As rare and expensive as gold in medieval Europe, scientists discovered the pigment trapped in the teeth of a female skeleton buried within the grounds of a monastery, which was once home to a community of nuns, but now stands in ruins at Dalheim in Germany.

The discovery, made by researchers from the University of York and the Max Planck Institute for the Science of Human History, adds to a growing body of evidence that nuns in medieval Europe were not only literate, but also involved in the production of books.

Ultramarine pigment is made from the precious stone lapis lazuli, which was only mined in Afghanistan in the medieval period. The pigment was used in paintings and to decorate illustrations in luxury books of the highest quality, only the most skilled scribes and painters would have been entrusted with its use.

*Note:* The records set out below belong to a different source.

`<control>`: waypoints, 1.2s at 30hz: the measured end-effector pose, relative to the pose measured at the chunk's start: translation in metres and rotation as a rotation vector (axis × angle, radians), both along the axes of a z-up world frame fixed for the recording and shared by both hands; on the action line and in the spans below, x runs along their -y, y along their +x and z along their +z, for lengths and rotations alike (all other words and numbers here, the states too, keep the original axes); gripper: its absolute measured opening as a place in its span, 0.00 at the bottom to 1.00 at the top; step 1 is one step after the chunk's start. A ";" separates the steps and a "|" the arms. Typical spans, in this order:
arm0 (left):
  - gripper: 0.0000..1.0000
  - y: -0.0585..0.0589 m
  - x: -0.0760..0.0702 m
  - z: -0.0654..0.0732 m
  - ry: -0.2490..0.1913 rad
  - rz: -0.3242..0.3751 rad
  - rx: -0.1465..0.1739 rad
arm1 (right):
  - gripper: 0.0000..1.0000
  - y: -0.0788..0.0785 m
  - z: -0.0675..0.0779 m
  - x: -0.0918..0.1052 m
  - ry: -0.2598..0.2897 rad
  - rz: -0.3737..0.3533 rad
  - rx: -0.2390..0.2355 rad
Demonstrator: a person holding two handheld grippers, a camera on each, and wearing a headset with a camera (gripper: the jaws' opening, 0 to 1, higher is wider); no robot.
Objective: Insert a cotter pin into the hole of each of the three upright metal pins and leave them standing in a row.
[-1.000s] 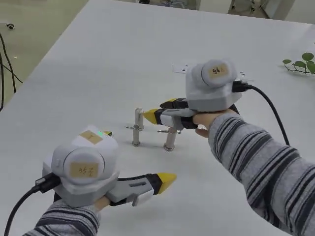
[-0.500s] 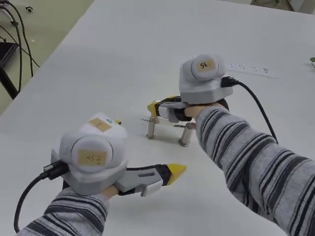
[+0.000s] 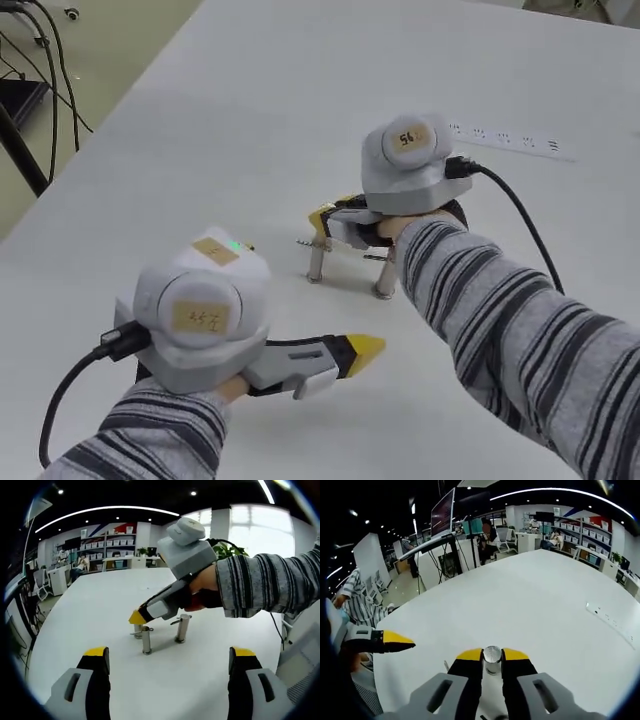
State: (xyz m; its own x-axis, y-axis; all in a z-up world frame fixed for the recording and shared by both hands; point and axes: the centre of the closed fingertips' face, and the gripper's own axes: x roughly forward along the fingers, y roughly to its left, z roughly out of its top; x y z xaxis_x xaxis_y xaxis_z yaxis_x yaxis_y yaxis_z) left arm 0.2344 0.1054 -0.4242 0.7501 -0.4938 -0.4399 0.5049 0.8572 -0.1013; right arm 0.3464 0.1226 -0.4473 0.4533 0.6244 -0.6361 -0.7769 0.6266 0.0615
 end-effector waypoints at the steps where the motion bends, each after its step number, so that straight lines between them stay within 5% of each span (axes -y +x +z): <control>1: 0.99 0.000 0.000 0.000 0.000 -0.001 0.000 | 0.08 0.000 0.000 0.000 -0.001 0.002 0.000; 10: 0.99 -0.001 0.002 -0.002 0.005 -0.010 -0.005 | 0.08 0.008 0.007 0.025 -0.017 -0.008 0.003; 22: 0.99 -0.001 0.008 0.000 -0.002 -0.032 0.004 | 0.08 0.016 0.009 0.086 -0.075 -0.085 0.006; 36: 0.99 -0.002 0.010 0.000 0.008 -0.044 0.008 | 0.08 -0.013 0.002 0.134 -0.115 -0.125 -0.025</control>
State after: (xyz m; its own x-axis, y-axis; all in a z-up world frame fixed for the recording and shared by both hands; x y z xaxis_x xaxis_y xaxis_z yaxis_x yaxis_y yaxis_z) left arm 0.2327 0.0953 -0.4243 0.7314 -0.5225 -0.4382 0.5425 0.8352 -0.0902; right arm 0.3333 -0.0112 -0.4452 0.5061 0.4865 -0.7122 -0.6912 0.7226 0.0024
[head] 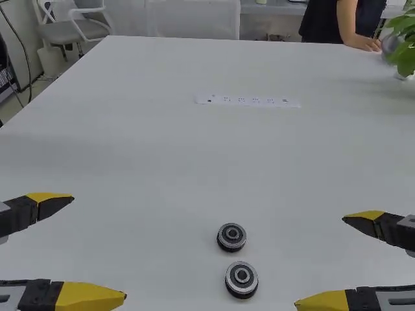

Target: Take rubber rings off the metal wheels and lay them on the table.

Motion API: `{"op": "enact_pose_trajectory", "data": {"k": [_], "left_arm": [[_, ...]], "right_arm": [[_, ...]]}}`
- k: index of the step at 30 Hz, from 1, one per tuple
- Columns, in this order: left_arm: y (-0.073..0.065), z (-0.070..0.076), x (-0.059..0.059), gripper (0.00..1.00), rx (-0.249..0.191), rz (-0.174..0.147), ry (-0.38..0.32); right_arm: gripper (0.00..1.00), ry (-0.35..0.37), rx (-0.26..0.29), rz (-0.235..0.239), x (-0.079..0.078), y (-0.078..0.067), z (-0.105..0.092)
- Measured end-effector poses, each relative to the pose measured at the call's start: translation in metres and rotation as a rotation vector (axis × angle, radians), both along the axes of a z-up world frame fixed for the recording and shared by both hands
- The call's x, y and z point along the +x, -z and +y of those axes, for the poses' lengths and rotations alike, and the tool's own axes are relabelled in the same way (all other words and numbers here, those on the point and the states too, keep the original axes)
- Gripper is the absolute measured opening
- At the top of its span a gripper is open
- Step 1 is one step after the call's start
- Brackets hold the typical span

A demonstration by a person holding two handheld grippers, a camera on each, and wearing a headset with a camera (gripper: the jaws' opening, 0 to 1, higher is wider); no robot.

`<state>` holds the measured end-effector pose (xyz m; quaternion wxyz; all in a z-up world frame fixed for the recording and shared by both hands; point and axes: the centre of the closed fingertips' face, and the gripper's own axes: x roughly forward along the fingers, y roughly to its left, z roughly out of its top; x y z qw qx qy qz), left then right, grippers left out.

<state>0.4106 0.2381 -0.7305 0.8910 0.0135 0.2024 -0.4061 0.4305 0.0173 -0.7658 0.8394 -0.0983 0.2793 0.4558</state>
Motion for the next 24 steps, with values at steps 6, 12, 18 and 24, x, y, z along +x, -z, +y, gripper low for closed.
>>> {"op": "enact_pose_trajectory", "data": {"k": [6, 12, 18, 24], "left_arm": [[-0.017, -0.005, 0.001, 0.97, 0.031, -0.051, 0.036], [-0.035, -0.01, 0.005, 0.97, 0.067, -0.109, 0.081], [-0.047, -0.019, 0.009, 0.96, 0.098, -0.153, 0.131], [-0.052, -0.036, 0.012, 0.93, 0.133, -0.184, 0.208]], "right_arm": [[0.87, -0.029, 0.005, -0.035, 0.008, -0.016, 0.004], [0.84, -0.056, 0.014, -0.062, 0.012, -0.029, 0.008], [0.8, -0.084, 0.041, -0.088, 0.017, -0.041, 0.015], [0.78, -0.119, 0.06, -0.121, 0.022, -0.053, 0.03]]}}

The researchers suggest that the pigments may have gotten into the woman’s mouth as she repeatedly licked her brush into a fine point in order to paint intricate detail on manuscripts – a technique referred to in contemporary artist manuals.

The findings challenge widespread assumptions that monks were the primary producers of books throughout the Middle Ages.

With all of the surviving manuscripts produced at the monastery consumed by flames in a fire which ravaged the building in the 14thcentury, the study also represents the sole surviving evidence of female scribal activity at the site. 

First author of the study, Dr Anita Radini, from the Department of Archaeology at the University of York, said: “Early scribes and illuminators are largely anonymous and invisible because before the 15th century they rarely signed their work.

“However, the commissioning of talented female scribes to produce manuscripts using expensive and sophisticated methods has precedent, with historical sources from Germany recording the commissioning of a luxury manuscript to be produced by nuns.

“In Germany, women’s monastic communities were made up of noble or aristocratic women, many of whom were highly educated. These women would have lived lives free from hard labour and our skeleton fits this profile as it belonged to a middle-aged woman and showed no sign of occupational stress.”